Watch Request Blocked When Member Cluster Offline
What happened:
When the member cluster goes offline, there is a scenario where the client's Watch request gets blocked and does not receive pod events.
What you expected to happen:
Should we set a timeout: Set a reasonable timeout for cache.Watch() calls using context.WithTimeout or context.WithDeadline to control the operation time?
https://github.com/karmada-io/karmada/blob/master/pkg/search/proxy/store/multi_cluster_cache.go#L354
How to reproduce it (as minimally and precisely as possible):
Anything else we need to know?:
Environment:
- Karmada version:
- kubectl-karmada or karmadactl version (the result of
kubectl-karmada versionorkarmadactl version): - Others:
/cc @RainbowMango @XiShanYongYe-Chang @ikaven1024 Let's take a look at this issue together.
When the member cluster goes offline, there is a scenario where the client's Watch request gets blocked and does not receive pod events.
Are events in other normal clusters affected?
@XiShanYongYe-Chang Unable to receive events from all member clusters through the aggregated apiserver, suspecting that the watch is blocked in cache.watch().
clusters := c.getClusterNames()
for i := range clusters {
cluster := clusters[i]
options.ResourceVersion = resourceVersion.get(cluster)
cache := c.cacheForClusterResource(cluster, gvr)
if cache == nil {
continue
}
//串行执行 cache.Watch()
w, err := cache.Watch(ctx, options)
if err != nil {
return nil, err
}
mux.AddSource(w, func(e watch.Event) {
setObjectResourceVersionFunc(cluster, e.Object)
addCacheSourceAnnotation(e.Object, cluster)
})
}
Thank you for your reply.
According to your method, the watch connection will be disconnected after a certain period of time, and then the client needs to initiate a watch request again. Do I understand it correctly?
Thank you for your reply.
According to your method, the watch connection will be disconnected after a certain period of time, and then the client needs to initiate a watch request again. Do I understand it correctly?

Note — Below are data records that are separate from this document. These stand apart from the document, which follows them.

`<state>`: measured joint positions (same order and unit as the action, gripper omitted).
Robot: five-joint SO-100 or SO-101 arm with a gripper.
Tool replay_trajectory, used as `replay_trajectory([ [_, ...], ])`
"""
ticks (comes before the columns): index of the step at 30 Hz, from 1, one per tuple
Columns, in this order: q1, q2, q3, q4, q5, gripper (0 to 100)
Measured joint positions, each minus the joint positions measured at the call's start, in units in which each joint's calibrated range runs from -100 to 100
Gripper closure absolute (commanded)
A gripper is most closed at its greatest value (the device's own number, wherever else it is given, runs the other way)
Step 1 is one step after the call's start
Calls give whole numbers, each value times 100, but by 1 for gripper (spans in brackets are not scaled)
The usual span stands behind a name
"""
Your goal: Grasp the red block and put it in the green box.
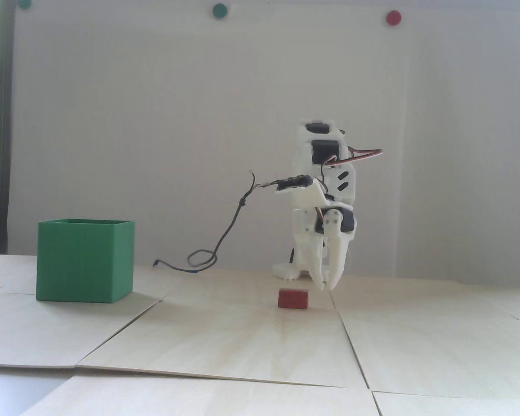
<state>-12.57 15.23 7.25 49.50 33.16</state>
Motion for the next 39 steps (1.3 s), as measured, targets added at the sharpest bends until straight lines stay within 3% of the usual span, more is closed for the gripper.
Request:
replay_trajectory([
  [5, 53, 0, 0, 0, -211, 98],
  [10, 267, 0, 0, 8, -935, 98],
  [19, 306, 0, -54, 1156, -1937, 98],
  [30, 581, -191, -98, 2063, -2096, 97],
  [39, 680, -390, -98, 1930, -2096, 79],
])
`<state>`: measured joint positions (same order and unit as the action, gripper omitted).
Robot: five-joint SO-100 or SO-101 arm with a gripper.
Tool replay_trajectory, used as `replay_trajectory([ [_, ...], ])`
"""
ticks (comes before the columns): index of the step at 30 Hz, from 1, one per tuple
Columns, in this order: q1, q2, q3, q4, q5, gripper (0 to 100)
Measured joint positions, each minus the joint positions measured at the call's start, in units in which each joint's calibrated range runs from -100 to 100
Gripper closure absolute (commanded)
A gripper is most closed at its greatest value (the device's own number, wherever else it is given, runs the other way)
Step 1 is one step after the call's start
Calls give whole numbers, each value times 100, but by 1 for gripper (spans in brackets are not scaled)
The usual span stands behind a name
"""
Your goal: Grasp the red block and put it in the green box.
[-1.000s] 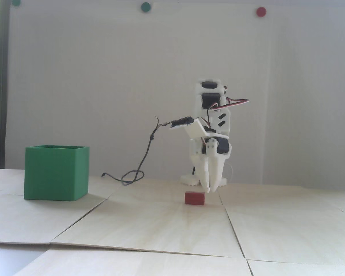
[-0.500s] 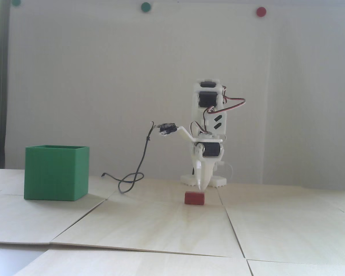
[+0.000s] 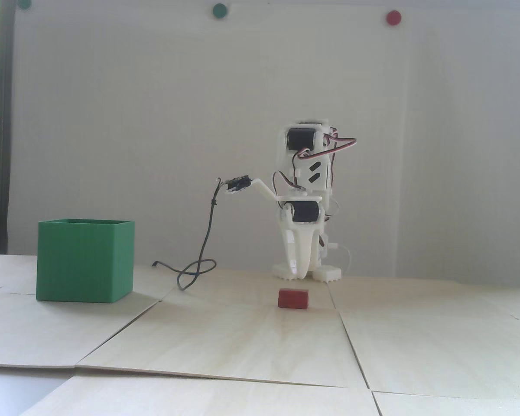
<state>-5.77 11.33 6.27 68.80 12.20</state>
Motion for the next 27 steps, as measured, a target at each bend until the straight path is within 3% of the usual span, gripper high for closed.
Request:
replay_trajectory([
  [9, 0, 0, 36, -466, 313, 69],
  [27, 0, 0, 1137, -1298, 319, 70],
])
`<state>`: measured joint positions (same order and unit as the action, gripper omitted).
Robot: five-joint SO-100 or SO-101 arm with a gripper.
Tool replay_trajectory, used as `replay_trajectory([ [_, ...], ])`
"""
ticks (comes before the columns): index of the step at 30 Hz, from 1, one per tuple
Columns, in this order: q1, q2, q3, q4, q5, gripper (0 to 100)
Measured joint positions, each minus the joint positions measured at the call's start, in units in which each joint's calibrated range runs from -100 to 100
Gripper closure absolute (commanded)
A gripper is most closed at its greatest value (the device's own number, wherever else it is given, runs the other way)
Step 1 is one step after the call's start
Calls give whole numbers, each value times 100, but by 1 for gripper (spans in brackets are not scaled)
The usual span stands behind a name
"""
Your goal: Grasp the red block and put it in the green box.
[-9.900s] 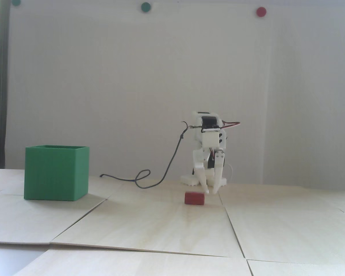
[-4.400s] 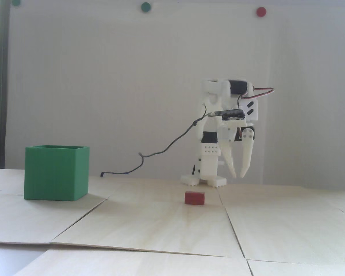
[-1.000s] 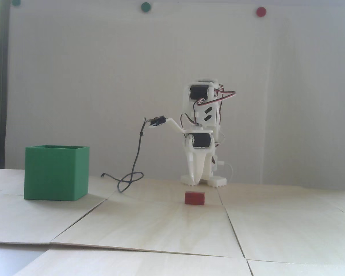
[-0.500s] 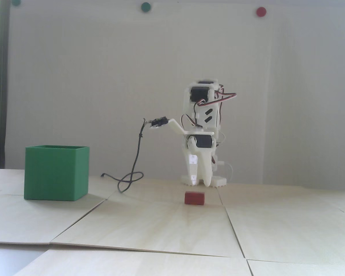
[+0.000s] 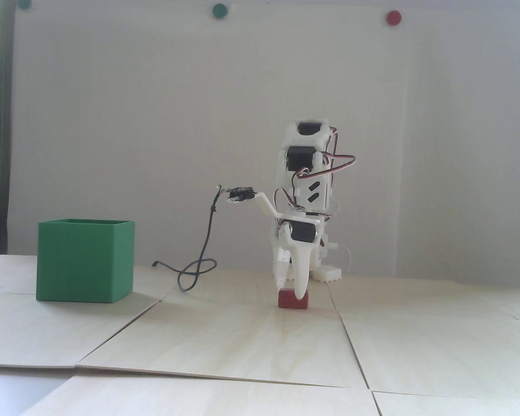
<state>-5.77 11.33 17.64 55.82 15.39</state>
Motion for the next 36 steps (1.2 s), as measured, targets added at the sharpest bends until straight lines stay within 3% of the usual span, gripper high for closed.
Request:
replay_trajectory([
  [9, 0, 0, 0, 0, 0, 90],
  [16, 0, 0, 0, 0, 0, 92],
  [19, 0, 0, 0, 0, 31, 99],
  [36, 0, 0, 0, 0, 41, 98],
])
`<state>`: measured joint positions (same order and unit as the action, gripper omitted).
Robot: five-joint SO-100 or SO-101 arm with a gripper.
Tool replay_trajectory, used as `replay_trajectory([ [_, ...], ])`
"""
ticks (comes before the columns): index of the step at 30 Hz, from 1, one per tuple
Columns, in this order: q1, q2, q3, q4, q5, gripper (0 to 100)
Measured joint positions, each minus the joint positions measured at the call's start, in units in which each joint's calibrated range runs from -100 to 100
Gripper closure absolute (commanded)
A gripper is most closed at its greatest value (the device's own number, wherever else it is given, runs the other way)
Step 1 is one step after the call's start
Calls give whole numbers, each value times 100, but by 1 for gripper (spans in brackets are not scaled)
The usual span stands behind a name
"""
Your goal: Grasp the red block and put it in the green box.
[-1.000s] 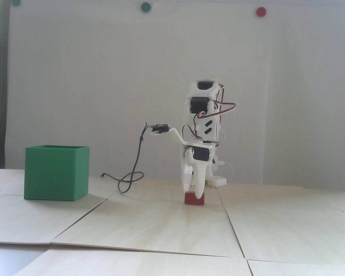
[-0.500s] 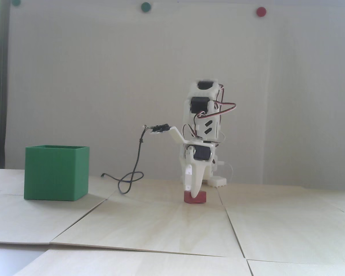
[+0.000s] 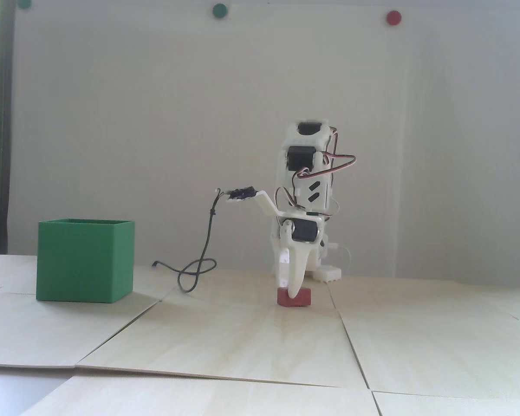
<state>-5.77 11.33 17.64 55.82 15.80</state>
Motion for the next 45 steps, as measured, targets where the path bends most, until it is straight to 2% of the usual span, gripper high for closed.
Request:
replay_trajectory([
  [14, 99, -1171, -1352, 1356, 0, 98],
  [20, 397, -1818, -1961, 1481, -21, 98],
  [24, 718, -1984, -2355, 765, 0, 98],
  [31, 1078, -2009, -2435, -1947, 0, 98],
  [35, 1070, -1619, -2444, -3028, 0, 98],
  [39, 1085, -988, -2444, -3486, 211, 98],
  [45, 1085, -315, -2435, -3661, 1027, 98],
])
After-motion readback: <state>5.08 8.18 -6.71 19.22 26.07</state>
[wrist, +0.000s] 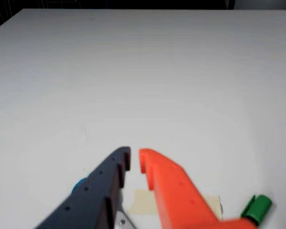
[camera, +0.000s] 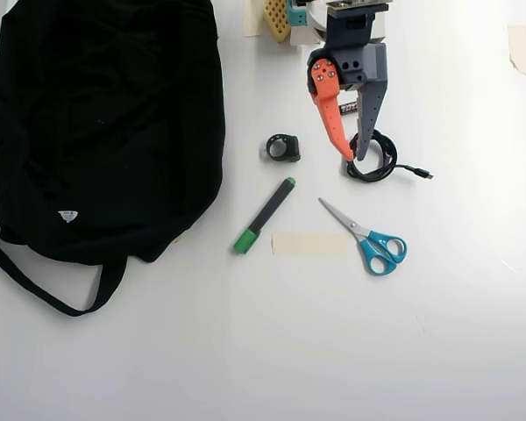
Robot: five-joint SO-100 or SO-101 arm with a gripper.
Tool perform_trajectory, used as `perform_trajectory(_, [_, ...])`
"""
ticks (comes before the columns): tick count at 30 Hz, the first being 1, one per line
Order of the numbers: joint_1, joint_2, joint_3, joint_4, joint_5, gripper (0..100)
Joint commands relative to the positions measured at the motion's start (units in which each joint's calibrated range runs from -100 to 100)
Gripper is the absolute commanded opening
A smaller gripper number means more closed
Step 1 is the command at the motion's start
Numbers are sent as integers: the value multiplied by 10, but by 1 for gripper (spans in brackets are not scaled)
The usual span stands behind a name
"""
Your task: Put the green marker into the black bag
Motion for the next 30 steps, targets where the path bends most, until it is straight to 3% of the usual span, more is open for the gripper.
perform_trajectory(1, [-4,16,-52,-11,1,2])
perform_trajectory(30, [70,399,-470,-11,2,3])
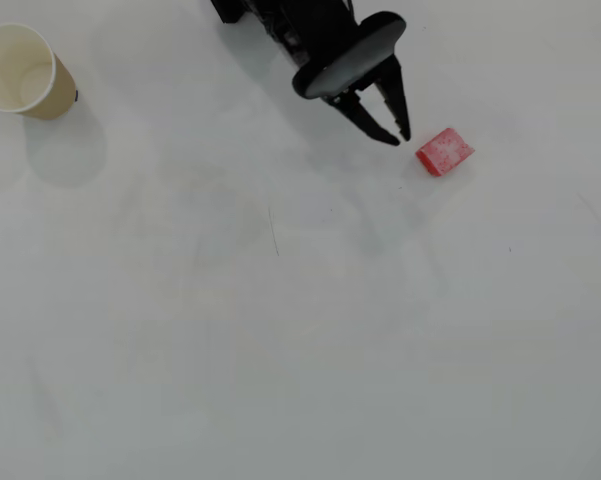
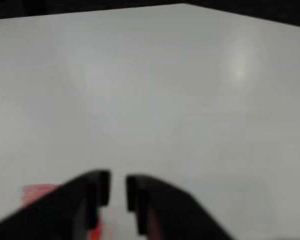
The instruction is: Pick up the cube and drop it in the cup.
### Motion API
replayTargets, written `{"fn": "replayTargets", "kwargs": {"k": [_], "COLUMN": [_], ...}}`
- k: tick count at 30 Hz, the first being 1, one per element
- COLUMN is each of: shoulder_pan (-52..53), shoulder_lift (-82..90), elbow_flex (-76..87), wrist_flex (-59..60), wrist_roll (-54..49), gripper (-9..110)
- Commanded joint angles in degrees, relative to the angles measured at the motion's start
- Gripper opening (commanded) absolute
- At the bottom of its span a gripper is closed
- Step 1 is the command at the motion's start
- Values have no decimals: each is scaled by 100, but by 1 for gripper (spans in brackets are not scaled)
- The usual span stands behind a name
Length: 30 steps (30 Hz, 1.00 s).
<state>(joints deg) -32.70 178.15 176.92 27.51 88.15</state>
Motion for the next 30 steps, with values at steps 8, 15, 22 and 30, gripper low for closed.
{"fn": "replayTargets", "kwargs": {"k": [8,15,22,30], "shoulder_pan": [-800,-1037,-1020,-1046], "shoulder_lift": [176,176,176,176], "elbow_flex": [202,202,202,202], "wrist_flex": [-26,615,1107,1187], "wrist_roll": [-53,-44,-26,9], "gripper": [0,0,0,1]}}
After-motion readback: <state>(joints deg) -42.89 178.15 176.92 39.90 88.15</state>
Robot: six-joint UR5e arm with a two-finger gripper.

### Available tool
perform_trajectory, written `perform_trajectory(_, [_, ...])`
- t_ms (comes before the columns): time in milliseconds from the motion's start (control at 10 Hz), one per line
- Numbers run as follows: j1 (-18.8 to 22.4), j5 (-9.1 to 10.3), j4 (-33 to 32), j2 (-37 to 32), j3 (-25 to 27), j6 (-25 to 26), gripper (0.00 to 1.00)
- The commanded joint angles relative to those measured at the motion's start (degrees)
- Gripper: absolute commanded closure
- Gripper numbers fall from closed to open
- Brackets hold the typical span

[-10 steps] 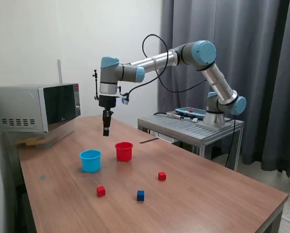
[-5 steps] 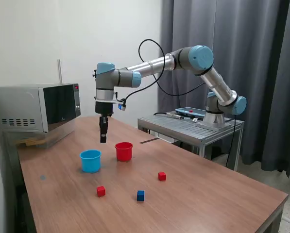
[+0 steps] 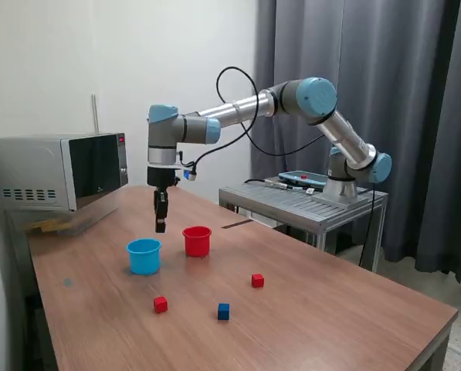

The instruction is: Place red objects in the red bin, and blue objects in the blue bin.

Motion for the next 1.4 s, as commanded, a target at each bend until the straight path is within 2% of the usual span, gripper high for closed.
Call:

Yes, but my scenario is quite special. The member cluster has gone offline, but since it hasn't been removed from the ResourceRegistry, the rewatch requests still request the offline cluster, causing the watch requests to get stuck. I suspect this is the reason.
I will conduct a test to verify.
/close
@xigang: Closing this issue.
In response to this:
/close
Instructions for interacting with me using PR comments are available here. If you have questions or suggestions related to my behavior, please file an issue against the kubernetes-sigs/prow repository.
Hi @xigang, why close this issue?
/reopen
@xigang: Reopened this issue.
In response to this:
/reopen
Instructions for interacting with me using PR comments are available here. If you have questions or suggestions related to my behavior, please file an issue against the kubernetes-sigs/prow repository.
Hi @xigang, why close this issue?
@XiShanYongYe-Chang I will submit a fix PR later.
Hi @xigang, why close this issue?
@XiShanYongYe-Chang PR submitted. PTAL.
Yes, but my scenario is quite special. The member cluster has gone offline, but since it hasn't been removed from the ResourceRegistry, the rewatch requests still request the offline cluster, causing the watch requests to get stuck. I suspect this is the reason.
I will conduct a test to verify.
Has this been confirmed? If so, they can use this case to reproduce it.